Hope Service Dogs (USA) is a nonprofit that breeds and trains dogs to assist people with disabilities, and their dogs are trained and placed with patients all over the US. They specialize in training dogs for various disabilities, including dysautonomia, medical and mobility issues and hypermobility conditions, which can affect autoinflammatory patients as well. They have helped to raise awareness for autoinflammatory diseases with International Autoinflammatory Awareness Month on social media.

Community Supporters of International Autoinflammatory Awareness Month

The Flying Lifeguards (USA) has a fun Facebook page with inspiring images, videos and special programs to bring cheer and hope to children and their families dealing with autoinflammatory diseases.

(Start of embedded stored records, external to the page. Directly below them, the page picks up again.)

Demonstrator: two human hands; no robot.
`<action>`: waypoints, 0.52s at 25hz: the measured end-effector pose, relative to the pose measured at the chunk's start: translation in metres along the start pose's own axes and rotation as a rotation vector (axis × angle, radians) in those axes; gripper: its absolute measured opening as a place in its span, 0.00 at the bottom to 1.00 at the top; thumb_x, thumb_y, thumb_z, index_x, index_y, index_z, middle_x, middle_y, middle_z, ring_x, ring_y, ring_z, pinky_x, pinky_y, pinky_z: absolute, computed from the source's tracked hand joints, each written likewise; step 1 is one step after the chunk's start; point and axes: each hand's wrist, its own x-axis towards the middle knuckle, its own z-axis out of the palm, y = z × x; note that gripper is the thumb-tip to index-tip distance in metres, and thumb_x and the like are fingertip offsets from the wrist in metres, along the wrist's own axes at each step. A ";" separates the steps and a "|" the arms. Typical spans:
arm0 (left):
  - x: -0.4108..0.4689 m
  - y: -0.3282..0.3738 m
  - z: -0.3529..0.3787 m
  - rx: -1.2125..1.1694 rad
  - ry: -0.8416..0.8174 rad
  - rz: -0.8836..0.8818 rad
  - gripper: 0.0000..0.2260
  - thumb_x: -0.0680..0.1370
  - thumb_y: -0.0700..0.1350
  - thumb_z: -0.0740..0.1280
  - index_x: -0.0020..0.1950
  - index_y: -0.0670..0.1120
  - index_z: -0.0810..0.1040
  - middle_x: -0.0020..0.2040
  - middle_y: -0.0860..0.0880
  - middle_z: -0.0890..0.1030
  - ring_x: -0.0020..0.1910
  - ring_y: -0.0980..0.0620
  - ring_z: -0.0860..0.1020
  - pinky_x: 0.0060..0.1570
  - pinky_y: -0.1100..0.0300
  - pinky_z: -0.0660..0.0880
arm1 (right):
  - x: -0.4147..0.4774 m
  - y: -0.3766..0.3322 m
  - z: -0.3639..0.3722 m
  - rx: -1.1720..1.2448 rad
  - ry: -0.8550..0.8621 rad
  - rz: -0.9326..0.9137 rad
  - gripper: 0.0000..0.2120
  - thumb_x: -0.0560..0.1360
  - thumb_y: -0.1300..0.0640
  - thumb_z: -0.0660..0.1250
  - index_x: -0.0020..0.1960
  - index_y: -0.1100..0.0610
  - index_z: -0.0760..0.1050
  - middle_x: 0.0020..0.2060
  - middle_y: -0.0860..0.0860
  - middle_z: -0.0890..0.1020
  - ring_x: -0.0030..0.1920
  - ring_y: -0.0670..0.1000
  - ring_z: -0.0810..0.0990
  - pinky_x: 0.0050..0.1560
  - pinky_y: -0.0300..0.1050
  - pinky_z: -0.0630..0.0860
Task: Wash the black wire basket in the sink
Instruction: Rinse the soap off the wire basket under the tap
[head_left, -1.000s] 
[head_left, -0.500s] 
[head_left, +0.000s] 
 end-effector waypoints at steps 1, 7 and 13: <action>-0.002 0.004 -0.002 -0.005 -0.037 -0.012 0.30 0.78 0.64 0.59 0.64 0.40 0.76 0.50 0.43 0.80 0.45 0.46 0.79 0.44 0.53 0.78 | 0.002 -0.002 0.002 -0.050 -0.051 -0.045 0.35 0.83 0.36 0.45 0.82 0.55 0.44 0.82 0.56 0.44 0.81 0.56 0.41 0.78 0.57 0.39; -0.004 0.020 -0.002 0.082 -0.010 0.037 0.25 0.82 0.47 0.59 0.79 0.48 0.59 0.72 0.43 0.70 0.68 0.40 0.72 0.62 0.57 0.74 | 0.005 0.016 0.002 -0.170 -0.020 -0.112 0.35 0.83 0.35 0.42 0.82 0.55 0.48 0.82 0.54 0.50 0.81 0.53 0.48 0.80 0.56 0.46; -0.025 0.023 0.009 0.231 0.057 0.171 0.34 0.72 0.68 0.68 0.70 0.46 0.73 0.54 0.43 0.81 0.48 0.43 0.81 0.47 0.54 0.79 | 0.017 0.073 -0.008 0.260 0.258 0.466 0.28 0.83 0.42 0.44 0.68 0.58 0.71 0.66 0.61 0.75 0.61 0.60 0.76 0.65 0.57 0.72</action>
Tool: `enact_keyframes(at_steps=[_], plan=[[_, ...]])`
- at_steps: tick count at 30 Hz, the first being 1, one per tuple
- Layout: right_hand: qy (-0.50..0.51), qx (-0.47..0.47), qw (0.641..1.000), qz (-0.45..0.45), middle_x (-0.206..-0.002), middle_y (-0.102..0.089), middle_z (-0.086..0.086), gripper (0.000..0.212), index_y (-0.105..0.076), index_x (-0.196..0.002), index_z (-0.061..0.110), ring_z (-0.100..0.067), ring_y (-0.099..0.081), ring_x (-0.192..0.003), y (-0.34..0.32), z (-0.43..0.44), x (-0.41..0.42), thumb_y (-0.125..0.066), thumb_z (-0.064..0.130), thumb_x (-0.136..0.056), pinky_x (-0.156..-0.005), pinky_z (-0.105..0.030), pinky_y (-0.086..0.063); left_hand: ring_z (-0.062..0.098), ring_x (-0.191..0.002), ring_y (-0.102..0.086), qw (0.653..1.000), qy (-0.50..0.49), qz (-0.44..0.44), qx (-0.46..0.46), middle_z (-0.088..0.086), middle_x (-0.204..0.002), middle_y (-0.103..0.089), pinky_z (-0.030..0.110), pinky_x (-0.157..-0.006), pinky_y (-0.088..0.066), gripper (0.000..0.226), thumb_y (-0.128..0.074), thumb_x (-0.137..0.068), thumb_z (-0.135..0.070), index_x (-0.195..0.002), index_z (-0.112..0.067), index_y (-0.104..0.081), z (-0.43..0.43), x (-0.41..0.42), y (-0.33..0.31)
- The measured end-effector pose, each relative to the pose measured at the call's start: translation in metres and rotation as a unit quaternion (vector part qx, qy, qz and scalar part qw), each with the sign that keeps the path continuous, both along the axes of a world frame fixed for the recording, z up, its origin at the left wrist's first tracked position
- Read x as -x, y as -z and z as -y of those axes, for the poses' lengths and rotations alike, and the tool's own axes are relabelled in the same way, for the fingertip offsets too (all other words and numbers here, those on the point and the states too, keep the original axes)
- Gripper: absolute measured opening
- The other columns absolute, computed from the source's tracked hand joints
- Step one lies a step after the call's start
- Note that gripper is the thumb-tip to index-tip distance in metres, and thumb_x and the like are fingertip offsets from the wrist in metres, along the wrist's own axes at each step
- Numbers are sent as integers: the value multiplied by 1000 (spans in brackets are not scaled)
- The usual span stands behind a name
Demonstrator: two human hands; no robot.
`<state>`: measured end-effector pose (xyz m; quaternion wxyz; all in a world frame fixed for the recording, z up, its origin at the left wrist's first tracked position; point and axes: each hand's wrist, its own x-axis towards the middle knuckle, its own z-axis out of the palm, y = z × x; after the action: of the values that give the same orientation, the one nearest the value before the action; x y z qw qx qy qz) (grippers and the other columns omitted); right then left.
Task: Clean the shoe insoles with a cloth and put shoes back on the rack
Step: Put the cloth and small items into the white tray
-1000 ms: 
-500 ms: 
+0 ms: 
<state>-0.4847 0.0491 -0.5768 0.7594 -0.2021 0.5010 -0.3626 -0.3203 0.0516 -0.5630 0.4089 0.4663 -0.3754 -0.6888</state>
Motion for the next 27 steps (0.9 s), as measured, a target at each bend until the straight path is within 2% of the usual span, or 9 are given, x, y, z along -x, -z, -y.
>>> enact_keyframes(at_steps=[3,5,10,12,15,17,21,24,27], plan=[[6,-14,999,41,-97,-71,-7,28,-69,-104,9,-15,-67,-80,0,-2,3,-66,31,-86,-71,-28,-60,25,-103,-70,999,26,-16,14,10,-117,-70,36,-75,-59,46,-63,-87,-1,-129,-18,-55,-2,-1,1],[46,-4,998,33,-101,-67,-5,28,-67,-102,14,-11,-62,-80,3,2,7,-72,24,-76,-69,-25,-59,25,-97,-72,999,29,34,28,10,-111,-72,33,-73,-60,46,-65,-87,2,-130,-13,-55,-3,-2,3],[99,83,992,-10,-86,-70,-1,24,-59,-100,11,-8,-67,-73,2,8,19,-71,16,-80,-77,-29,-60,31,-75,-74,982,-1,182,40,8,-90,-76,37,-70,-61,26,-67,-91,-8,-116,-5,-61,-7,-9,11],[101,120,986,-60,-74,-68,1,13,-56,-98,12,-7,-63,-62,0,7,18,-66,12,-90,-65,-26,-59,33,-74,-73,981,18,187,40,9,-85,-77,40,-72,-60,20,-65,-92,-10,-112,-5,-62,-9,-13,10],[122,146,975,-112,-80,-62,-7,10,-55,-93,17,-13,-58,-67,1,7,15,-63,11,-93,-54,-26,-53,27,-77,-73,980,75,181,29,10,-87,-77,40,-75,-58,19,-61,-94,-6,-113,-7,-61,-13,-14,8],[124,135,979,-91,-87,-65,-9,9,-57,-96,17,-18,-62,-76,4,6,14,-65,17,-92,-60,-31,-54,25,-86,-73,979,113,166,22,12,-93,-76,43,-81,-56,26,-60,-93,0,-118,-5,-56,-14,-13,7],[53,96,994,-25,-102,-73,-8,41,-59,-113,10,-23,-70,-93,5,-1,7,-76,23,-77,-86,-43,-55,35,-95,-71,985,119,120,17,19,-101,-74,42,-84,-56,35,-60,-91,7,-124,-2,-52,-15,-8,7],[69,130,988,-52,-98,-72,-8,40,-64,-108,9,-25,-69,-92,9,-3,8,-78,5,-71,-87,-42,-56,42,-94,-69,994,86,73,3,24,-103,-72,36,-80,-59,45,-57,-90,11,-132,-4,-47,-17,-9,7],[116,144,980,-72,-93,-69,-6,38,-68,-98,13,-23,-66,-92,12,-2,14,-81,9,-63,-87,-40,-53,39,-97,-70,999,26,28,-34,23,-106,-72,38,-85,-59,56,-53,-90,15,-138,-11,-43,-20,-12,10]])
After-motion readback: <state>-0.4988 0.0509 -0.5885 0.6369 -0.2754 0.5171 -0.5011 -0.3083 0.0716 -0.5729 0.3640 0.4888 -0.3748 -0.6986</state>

Still’s disease, the 411 (USA-based) is a patient founded, evidence-based online publication and resource site here to amplify the patient voice and improve decision making between the patient and provider.

Patient Support Groups

The patient group, Sweet’s Syndrome UK, has a Facebook page and HealthUnlocked community where you can find lots of information about the autoinflammatory condition and neutrophilic dermatosis, Sweet’s syndrome.

Pericarditis can be recurrent or chronic, due to autoinflammation, and it can also occur in some patients with certain autoinflammatory diseases. The Global Pericarditis Support Group and the UK Pericarditis Support Group help patients with pericarditis worldwide.